Ade Armando dan Abu Janda Dilaporkan soal Video JK

ade-armando-dan-abu-janda-dilaporkan-soal-video-jk . (net)

Tridinews.com - Dua pegiat media sosial, Ade Armando dan Permadi Arya, dilaporkan ke Polda Metro Jaya atas dugaan penghasutan dan provokasi terkait potongan ceramah Jusuf Kalla.

Laporan tersebut diajukan oleh Aliansi Profesi Advokat Maluku (APAM) dan telah teregistrasi dengan nomor LP/B/2767/IV/2026/SPKT/POLDA METRO JAYA tertanggal 20 April 2026.

Perwakilan APAM, Paman Nurlette, menyebut laporan dibuat karena unggahan potongan video ceramah JK di YouTube melalui kanal Cokro TV oleh Ade Armando, serta di Facebook oleh Permadi Arya, dinilai menimbulkan kegaduhan di ruang publik.

Menurutnya, potongan video tersebut berpotensi memicu kesalahpahaman dan memunculkan sentimen negatif di masyarakat.

“Kalau video itu ditampilkan secara utuh, masyarakat tidak akan terprovokasi seperti sekarang,” ujarnya.

Sebagai barang bukti, pelapor menyerahkan video utuh ceramah JK, potongan video yang beredar, serta dokumen pendukung lainnya.

Keduanya dilaporkan atas dugaan pelanggaran Undang-Undang Informasi dan Transaksi Elektronik (UU ITE) serta Pasal 243 KUHP terkait penghasutan.

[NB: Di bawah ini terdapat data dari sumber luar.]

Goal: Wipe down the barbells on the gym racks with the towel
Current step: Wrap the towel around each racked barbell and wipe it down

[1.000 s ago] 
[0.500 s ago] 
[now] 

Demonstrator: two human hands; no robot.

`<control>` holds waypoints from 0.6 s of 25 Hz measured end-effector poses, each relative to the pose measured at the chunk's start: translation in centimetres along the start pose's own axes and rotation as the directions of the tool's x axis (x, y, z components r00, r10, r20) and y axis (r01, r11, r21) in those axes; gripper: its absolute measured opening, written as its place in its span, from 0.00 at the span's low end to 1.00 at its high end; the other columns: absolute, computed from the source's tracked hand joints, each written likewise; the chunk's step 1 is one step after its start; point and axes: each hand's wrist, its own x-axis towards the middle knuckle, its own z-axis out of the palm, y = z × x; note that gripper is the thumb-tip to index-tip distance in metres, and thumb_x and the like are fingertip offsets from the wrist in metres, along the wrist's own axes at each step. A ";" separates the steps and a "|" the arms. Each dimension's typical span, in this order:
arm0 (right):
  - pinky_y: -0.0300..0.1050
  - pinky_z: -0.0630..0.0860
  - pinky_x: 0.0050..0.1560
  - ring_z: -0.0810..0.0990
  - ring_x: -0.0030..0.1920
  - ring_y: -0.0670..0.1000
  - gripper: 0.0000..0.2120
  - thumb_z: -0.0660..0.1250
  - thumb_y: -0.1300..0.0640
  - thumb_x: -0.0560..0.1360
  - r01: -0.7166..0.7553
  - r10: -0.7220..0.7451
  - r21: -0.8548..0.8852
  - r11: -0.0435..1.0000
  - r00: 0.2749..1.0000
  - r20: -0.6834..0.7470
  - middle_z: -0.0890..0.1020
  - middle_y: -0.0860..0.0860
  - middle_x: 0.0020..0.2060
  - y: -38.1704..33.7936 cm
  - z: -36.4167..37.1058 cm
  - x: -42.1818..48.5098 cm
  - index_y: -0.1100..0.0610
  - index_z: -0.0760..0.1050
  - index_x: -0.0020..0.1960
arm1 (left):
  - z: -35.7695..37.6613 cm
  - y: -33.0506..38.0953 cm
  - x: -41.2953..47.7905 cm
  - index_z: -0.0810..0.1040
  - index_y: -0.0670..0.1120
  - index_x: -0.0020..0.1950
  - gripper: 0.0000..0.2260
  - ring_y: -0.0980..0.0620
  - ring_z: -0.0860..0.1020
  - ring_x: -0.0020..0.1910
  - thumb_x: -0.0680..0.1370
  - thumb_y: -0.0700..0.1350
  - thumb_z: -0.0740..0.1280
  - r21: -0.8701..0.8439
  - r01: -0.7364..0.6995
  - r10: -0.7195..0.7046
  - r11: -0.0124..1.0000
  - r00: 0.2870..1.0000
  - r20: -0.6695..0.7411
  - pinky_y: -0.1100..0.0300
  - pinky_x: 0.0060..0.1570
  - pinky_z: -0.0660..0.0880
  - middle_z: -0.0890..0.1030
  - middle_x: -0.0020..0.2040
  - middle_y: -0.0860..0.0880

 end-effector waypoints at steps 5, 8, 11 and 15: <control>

Namun, pelapor menegaskan laporan ini tidak dibuat atas nama Jusuf Kalla.

Pihak kepolisian membenarkan telah menerima laporan tersebut. Kabid Humas Polda Metro Jaya, Kombes Budi Hermanto, menyatakan bahwa laporan masih dalam tahap pengkajian.

“Benar ada laporan tersebut dan saat ini masih dipelajari,” katanya.

Sementara itu, Permadi Arya atau Abu Janda menanggapi laporan tersebut dengan menyebutnya sebagai bentuk “dendam politik”. Hingga berita ini diturunkan, Ade Armando belum memberikan tanggapan resmi.

Kasus ini menambah polemik di ruang publik terkait penyebaran potongan konten ceramah yang dinilai dapat menimbulkan persepsi berbeda di tengah masyarakat.